Data shown START

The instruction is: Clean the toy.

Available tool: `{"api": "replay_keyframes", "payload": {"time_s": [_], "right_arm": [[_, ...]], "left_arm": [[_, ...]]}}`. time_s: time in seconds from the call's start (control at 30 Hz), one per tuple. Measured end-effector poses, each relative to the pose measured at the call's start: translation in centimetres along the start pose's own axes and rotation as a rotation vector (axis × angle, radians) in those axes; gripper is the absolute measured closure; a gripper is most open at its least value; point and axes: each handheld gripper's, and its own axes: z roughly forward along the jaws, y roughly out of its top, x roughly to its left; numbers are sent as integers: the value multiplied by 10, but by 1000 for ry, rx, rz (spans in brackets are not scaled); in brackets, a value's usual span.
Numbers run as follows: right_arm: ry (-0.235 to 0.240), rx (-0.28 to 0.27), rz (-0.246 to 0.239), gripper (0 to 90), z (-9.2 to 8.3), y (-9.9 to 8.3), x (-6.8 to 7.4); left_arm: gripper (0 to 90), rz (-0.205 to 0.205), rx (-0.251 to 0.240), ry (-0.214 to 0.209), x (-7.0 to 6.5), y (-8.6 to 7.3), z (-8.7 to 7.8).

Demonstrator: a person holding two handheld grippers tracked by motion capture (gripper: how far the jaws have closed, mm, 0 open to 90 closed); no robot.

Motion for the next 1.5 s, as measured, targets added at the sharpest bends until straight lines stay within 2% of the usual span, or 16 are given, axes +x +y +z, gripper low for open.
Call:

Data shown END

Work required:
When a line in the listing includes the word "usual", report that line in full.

Task solution:
Available tool: `{"api": "replay_keyframes", "payload": {"time_s": [_], "right_arm": [[_, ...]], "left_arm": [[_, ...]]}}`. time_s: time in seconds from the call's start (control at 30 Hz), one per tuple. Measured end-effector poses, each relative to the pose measured at the call's start: translation in centimetres along the start pose's own axes and rotation as a rotation vector (axis × angle, radians) in those axes; gripper is the absolute measured closure; a gripper is most open at its least value; point and axes: each handheld gripper's, and its own axes: z roughly forward along the jaws, y roughly out of its top, x roughly to its left; numbers are sent as integers: the value multiplied by 10, but by 1000 for ry, rx, rz (spans in brackets are not scaled); in brackets, a value's usual span.
Motion for the next 1.5 s, as measured, targets added at the sharpest bends until straight lines stay within 2% of the usual span, or 16 are given, axes +x +y +z, gripper low for open.

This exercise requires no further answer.